Stored data
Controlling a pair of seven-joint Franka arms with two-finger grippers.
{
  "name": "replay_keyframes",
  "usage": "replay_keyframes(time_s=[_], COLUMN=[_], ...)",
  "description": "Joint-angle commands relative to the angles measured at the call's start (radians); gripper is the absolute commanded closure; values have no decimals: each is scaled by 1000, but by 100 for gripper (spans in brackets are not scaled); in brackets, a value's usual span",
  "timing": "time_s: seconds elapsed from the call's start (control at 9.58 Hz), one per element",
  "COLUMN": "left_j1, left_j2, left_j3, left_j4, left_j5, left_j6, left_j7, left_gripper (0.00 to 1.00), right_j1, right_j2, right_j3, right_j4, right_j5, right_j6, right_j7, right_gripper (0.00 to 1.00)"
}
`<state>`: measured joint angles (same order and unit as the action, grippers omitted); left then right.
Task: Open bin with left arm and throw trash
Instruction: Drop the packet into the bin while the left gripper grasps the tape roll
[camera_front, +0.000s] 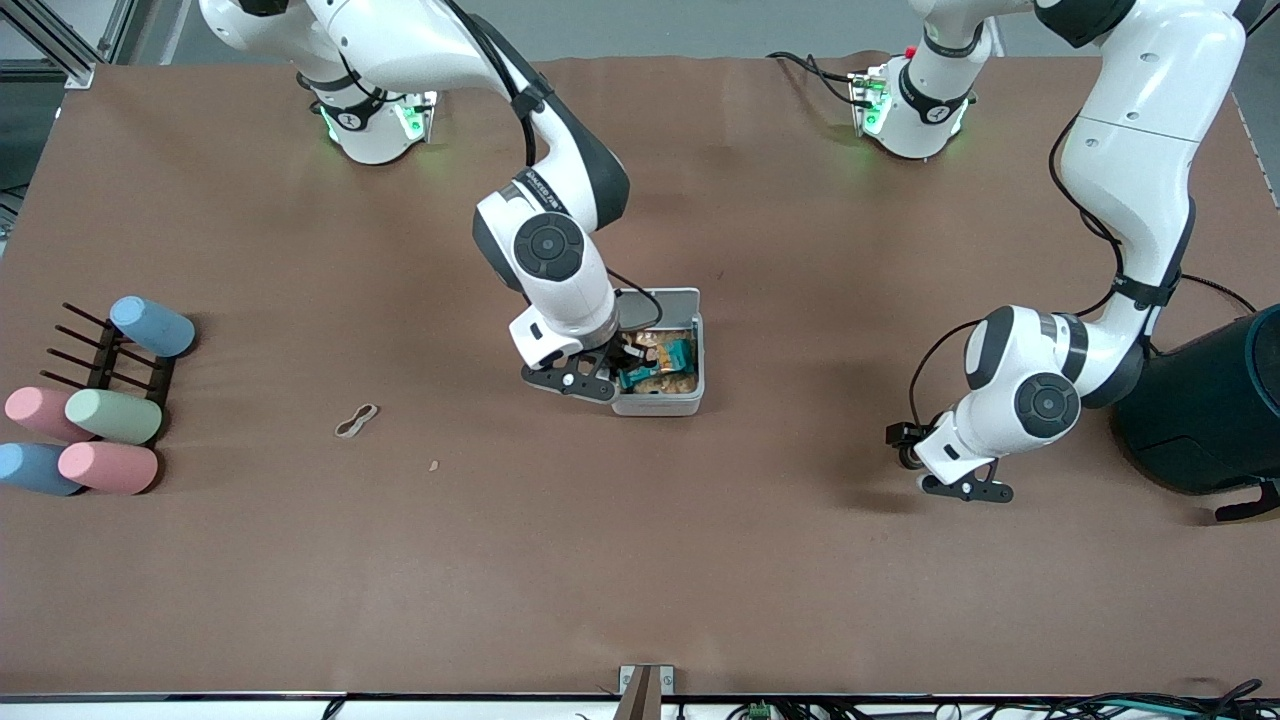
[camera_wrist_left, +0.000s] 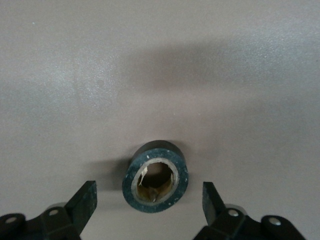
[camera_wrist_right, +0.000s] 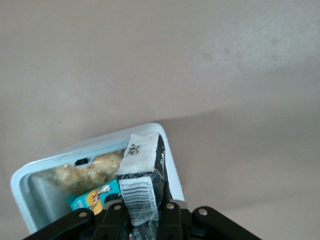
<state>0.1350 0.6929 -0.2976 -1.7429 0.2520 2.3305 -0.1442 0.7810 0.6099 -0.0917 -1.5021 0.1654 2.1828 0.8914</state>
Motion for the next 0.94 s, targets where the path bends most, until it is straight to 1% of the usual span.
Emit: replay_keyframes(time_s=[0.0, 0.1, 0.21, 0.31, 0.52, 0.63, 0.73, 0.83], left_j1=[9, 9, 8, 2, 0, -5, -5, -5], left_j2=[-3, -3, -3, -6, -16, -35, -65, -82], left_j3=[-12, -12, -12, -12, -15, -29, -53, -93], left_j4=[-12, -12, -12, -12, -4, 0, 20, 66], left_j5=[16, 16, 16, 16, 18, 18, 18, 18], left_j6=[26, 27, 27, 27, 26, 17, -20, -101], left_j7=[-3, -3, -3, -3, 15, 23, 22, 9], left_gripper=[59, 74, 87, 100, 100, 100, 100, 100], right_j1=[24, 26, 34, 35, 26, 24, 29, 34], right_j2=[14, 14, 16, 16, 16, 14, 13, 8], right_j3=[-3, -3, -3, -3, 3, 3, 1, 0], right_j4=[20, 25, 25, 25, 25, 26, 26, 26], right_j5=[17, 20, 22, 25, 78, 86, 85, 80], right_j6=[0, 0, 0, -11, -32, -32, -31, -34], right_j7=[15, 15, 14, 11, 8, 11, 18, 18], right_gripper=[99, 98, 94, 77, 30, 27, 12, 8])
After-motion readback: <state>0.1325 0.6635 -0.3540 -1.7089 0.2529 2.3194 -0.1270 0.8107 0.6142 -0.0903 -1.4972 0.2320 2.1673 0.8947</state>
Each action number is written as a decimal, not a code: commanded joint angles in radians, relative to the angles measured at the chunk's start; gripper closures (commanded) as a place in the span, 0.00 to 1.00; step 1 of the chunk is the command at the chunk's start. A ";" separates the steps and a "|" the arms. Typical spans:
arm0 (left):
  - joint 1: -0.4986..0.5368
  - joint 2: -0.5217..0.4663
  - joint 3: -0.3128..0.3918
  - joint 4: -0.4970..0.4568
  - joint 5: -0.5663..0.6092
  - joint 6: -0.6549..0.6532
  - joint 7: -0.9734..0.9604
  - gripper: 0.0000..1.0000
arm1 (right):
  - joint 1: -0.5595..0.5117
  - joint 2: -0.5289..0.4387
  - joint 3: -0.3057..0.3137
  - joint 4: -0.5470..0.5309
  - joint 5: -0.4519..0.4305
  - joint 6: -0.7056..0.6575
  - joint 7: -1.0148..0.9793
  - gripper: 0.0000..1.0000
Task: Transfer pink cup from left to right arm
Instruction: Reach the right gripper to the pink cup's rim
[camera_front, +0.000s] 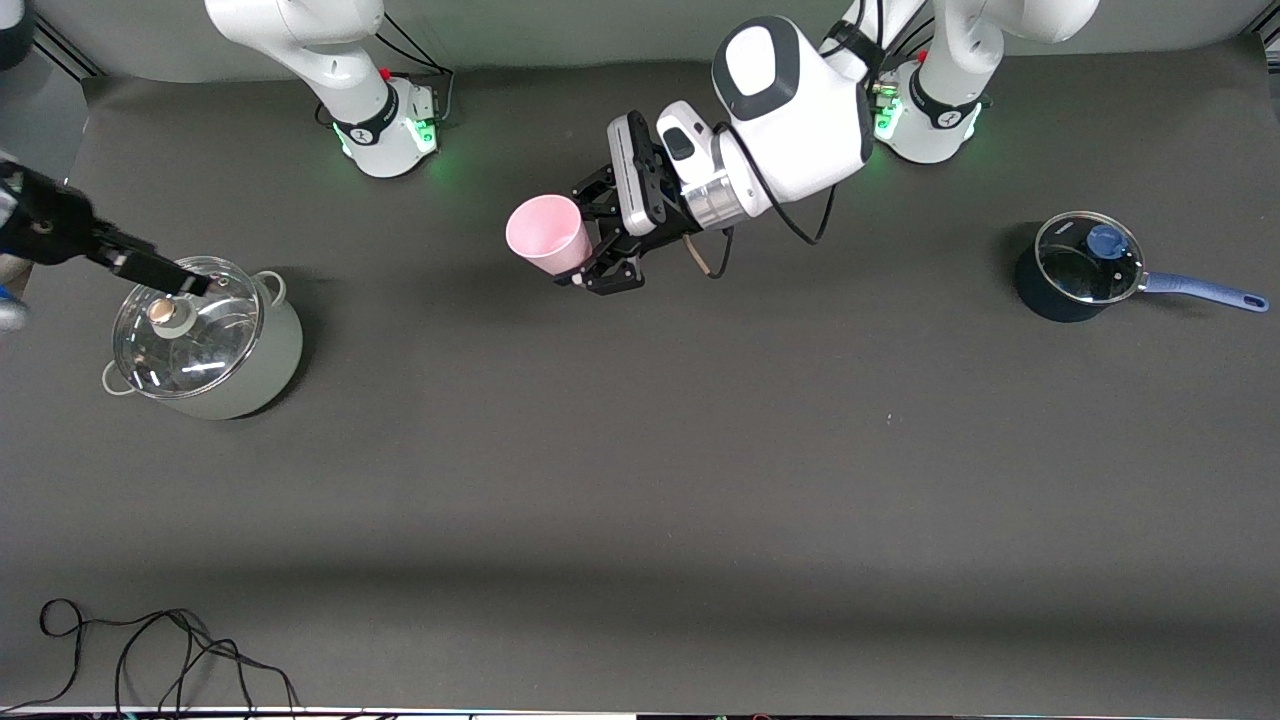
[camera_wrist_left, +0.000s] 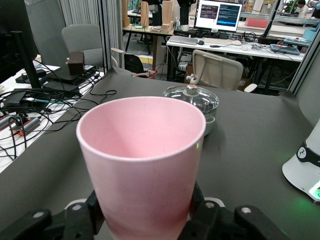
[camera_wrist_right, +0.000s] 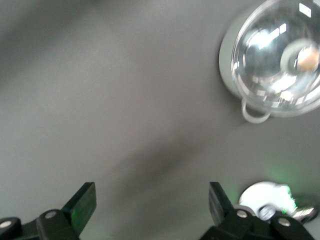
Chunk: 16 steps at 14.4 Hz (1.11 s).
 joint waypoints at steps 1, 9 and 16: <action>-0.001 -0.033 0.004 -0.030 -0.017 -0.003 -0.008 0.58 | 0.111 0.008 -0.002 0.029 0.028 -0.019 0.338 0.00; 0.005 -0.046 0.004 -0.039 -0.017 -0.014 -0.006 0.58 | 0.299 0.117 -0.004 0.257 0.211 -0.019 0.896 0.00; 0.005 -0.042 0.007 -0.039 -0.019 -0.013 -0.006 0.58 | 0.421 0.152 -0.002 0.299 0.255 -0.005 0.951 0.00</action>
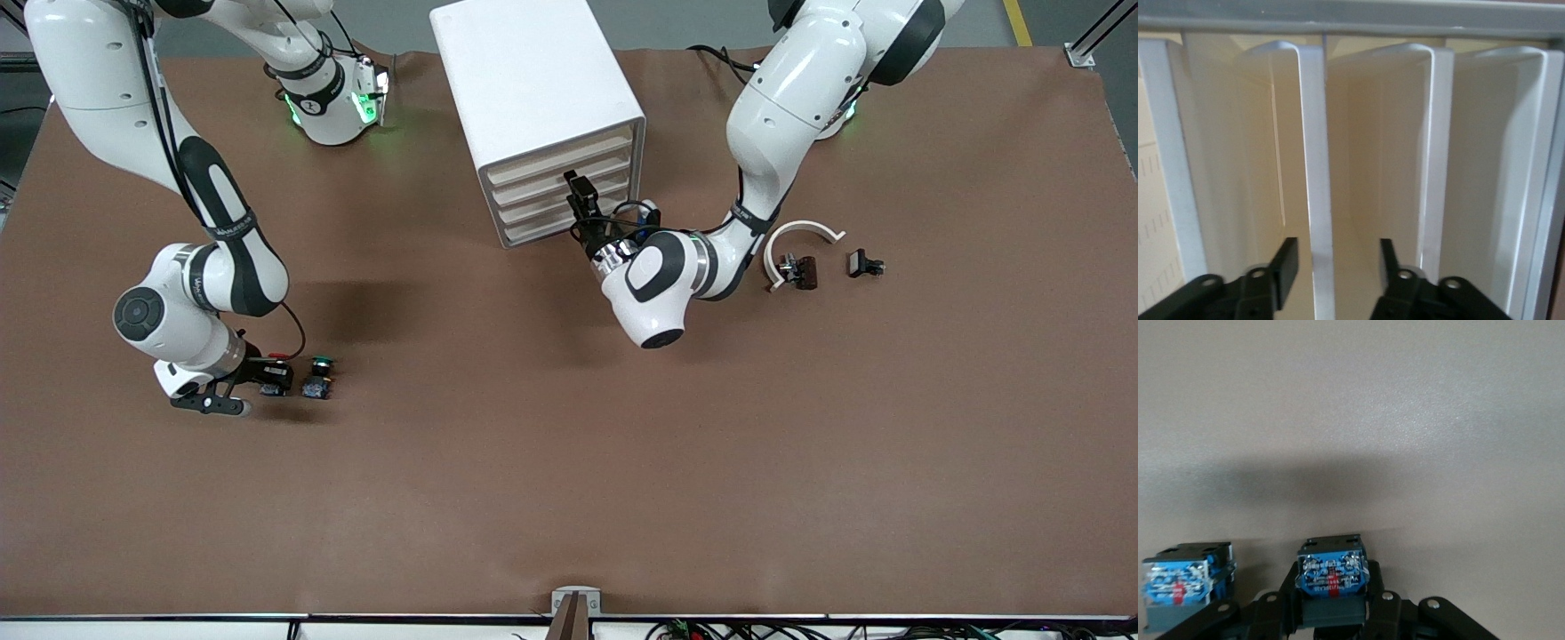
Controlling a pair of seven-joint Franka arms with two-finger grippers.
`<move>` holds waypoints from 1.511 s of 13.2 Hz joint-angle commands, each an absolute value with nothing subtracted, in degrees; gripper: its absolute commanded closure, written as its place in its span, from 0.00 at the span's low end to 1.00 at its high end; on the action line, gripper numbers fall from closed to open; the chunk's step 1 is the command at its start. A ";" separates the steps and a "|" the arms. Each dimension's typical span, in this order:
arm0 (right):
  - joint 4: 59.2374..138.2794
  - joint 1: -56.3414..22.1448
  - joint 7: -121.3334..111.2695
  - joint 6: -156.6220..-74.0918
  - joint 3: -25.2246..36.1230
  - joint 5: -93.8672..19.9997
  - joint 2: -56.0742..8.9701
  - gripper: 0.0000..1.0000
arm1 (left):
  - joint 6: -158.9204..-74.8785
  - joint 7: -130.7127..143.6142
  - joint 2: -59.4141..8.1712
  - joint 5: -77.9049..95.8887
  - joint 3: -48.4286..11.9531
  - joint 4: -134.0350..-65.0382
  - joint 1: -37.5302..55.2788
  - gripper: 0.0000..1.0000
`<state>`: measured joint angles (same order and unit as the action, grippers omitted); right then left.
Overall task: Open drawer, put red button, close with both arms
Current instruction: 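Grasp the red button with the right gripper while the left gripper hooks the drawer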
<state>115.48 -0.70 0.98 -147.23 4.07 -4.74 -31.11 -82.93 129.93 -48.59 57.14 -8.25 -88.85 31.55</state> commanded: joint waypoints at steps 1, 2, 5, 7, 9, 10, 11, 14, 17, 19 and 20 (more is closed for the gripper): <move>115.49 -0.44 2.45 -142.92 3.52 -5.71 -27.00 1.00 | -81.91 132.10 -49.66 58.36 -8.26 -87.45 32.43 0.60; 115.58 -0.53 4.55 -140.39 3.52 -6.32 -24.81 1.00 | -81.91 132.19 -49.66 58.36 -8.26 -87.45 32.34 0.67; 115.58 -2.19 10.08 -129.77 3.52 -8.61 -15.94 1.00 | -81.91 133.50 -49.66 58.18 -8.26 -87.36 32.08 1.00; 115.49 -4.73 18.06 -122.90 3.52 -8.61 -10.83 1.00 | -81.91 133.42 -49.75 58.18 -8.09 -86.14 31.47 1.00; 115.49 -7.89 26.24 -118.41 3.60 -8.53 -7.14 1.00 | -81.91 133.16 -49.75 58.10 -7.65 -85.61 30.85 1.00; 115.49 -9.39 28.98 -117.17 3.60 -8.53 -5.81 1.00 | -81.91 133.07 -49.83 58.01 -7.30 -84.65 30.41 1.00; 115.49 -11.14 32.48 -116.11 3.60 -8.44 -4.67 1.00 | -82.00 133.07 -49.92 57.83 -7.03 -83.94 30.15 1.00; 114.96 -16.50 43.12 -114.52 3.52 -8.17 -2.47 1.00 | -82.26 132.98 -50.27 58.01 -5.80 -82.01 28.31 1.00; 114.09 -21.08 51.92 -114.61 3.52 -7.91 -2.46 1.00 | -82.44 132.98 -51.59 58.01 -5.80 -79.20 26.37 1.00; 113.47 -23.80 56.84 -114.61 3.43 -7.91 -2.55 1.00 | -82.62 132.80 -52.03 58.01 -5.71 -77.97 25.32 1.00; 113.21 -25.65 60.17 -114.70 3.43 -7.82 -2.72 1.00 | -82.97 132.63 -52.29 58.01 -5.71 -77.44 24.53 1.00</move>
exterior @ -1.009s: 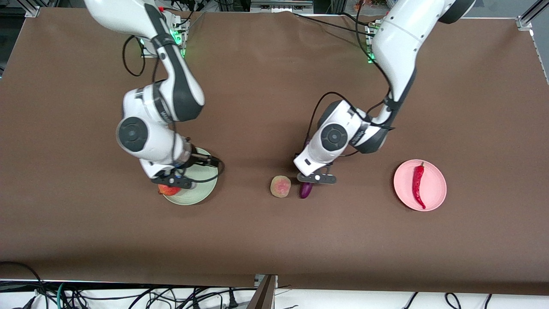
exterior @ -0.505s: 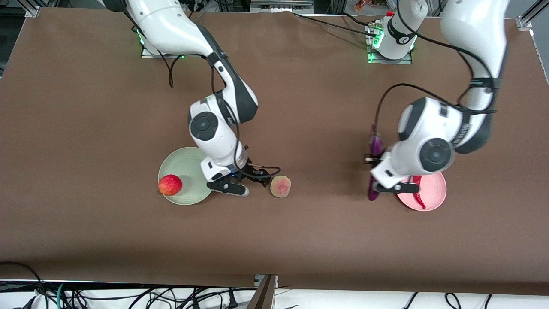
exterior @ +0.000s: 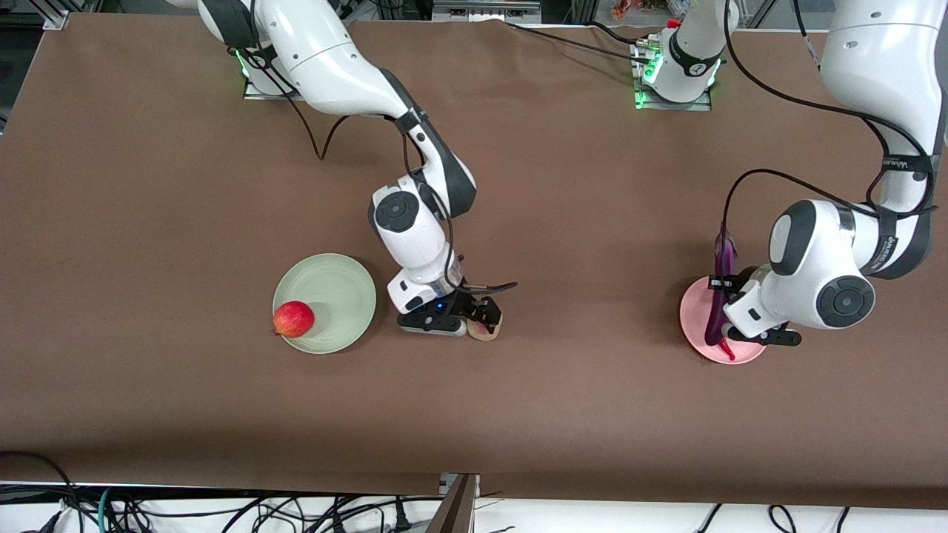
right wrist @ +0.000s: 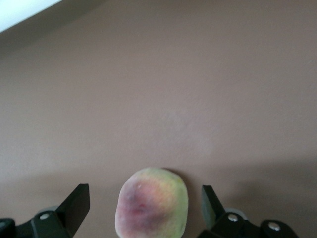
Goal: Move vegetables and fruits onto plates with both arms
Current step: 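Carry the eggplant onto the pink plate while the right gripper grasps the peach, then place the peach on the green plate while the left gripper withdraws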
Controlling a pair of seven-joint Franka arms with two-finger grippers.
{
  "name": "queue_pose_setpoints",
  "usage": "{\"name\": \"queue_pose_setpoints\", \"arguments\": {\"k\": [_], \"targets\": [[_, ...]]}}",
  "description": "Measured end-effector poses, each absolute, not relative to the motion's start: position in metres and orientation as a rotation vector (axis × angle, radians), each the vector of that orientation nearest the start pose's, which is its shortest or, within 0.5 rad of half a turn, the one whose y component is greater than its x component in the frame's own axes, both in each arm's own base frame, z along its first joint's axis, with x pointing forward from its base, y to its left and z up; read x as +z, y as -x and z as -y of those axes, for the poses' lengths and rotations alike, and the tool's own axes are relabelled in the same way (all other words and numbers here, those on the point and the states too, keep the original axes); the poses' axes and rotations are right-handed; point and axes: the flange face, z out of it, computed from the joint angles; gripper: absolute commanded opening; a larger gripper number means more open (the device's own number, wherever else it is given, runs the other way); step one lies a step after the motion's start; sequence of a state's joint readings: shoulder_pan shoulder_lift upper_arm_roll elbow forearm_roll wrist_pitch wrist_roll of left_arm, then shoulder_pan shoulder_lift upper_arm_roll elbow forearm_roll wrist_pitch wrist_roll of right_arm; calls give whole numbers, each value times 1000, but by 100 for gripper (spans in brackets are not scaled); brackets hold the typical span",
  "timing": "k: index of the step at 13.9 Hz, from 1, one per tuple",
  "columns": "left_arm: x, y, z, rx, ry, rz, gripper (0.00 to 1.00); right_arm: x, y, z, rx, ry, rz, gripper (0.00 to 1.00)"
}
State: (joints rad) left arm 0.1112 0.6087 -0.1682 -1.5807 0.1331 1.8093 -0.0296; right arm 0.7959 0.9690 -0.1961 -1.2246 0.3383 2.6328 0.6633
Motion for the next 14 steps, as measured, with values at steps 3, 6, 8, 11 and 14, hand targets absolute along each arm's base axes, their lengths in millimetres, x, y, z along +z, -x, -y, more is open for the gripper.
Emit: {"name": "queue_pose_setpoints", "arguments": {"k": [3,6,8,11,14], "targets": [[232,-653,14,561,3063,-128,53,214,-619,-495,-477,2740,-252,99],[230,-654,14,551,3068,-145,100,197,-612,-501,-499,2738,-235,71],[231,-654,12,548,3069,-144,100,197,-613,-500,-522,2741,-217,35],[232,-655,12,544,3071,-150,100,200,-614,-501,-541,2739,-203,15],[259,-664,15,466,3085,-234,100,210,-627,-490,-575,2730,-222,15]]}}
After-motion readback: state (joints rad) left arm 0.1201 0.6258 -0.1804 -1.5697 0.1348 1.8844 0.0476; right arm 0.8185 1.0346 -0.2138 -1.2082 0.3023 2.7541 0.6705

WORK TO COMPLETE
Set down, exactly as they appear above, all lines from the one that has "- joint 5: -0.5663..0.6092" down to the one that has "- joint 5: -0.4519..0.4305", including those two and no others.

RESPONSE BOX
  - joint 5: -0.5663..0.6092
  - joint 6: -0.6549..0.6532
  - joint 7: -0.9734..0.9604
  - gripper: 0.0000..1.0000
arm1 (right):
  - joint 1: -0.5595..0.5117
  - joint 2: -0.5289..0.4387
  - joint 3: -0.3057..0.3137
  - joint 4: -0.5470..0.5309
  - joint 5: -0.4519..0.4305

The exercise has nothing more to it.